- Instructions for the task -
Report, as a bare number, how many lines in the data contain "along".

- Provided data -
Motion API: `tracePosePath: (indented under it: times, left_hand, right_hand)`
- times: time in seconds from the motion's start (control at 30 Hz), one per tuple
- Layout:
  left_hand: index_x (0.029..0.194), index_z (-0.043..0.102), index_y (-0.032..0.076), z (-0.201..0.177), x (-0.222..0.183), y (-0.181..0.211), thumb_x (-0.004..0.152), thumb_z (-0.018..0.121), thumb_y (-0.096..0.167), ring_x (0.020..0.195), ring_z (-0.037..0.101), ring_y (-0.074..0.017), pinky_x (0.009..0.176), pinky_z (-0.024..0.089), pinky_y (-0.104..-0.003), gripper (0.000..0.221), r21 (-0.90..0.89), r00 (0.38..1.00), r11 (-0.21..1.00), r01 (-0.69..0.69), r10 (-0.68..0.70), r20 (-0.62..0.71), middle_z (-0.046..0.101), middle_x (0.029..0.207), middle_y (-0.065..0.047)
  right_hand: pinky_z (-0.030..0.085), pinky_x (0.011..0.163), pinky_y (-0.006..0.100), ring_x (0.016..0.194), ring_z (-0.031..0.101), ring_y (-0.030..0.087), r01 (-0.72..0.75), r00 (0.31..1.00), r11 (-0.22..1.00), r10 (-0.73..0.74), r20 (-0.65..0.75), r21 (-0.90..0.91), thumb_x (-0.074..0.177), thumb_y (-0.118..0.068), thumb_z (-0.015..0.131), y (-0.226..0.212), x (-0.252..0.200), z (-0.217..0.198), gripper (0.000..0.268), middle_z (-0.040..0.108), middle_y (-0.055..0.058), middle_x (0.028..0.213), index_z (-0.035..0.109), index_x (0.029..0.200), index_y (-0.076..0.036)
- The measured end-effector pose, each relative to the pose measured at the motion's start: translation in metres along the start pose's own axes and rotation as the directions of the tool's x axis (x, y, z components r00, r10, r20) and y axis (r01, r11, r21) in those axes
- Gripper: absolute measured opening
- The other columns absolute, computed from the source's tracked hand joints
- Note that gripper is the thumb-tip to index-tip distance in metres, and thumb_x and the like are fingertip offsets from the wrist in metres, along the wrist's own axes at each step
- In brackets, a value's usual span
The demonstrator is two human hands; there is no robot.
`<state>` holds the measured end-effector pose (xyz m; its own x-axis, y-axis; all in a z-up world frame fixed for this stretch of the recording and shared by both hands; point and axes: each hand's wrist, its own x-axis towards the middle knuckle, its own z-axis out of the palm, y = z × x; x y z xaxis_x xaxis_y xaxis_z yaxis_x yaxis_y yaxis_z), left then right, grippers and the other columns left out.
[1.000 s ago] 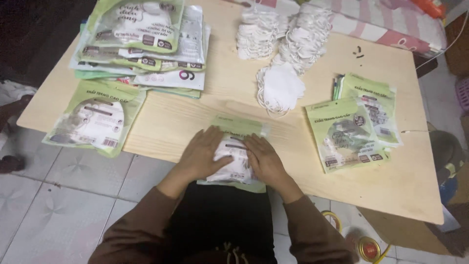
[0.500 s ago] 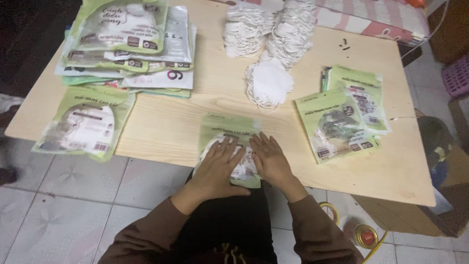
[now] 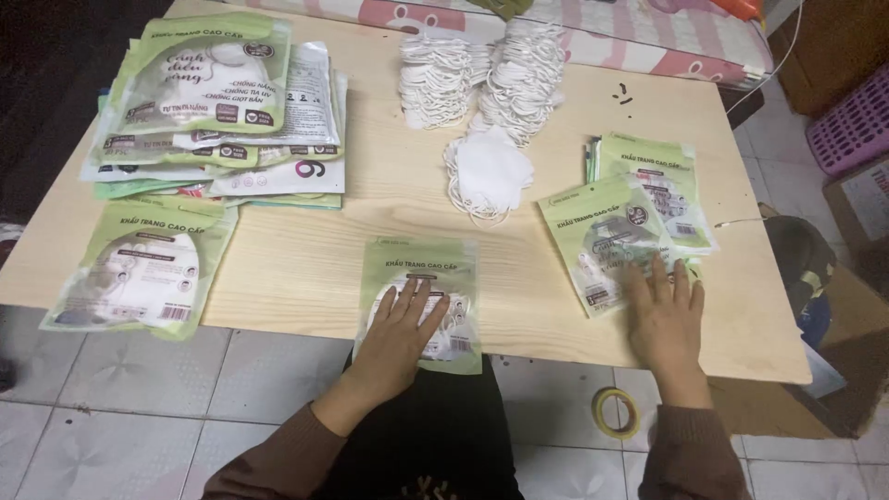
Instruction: Folding and packaging face masks into plastic bags
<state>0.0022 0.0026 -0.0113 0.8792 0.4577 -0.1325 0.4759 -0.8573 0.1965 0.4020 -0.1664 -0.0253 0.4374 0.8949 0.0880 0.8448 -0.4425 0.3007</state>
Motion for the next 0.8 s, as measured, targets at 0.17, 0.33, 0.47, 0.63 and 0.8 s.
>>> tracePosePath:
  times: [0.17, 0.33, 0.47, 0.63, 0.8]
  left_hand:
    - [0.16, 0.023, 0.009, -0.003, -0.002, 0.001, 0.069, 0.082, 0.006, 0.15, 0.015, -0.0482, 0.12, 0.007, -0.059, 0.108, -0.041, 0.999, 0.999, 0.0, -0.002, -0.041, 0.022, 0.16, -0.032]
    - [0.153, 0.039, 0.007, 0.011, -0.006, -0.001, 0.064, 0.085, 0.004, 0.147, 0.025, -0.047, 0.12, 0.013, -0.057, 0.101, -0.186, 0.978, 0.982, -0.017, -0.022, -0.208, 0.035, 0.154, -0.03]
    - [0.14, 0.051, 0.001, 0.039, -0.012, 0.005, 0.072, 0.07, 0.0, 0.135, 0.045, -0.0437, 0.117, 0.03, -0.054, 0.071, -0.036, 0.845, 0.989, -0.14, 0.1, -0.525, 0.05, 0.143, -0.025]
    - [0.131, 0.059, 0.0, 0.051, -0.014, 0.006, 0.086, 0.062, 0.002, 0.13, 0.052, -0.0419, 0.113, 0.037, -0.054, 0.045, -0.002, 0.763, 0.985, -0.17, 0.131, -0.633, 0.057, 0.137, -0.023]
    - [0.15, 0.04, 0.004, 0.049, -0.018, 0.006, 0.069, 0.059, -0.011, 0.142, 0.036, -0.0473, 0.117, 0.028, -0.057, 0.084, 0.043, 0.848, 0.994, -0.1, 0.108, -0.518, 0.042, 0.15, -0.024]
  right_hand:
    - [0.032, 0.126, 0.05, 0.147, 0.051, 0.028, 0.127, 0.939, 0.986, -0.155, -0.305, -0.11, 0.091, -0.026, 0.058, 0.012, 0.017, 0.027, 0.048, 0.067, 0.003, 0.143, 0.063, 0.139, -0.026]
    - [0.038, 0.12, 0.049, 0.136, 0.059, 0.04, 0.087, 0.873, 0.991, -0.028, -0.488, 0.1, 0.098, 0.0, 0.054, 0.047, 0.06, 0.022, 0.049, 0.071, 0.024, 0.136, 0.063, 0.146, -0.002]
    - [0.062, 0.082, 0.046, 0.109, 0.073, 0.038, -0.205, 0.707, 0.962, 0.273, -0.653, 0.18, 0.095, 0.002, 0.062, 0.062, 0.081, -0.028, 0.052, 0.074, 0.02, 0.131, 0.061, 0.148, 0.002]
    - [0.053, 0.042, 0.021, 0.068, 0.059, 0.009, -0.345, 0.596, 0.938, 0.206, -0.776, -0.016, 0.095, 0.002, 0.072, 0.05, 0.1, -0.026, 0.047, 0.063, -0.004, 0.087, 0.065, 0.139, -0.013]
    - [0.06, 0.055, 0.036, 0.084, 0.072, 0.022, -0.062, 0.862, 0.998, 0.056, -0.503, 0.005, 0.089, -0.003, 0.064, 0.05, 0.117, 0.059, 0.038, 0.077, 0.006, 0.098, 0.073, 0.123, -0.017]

- Solution to the exercise -
2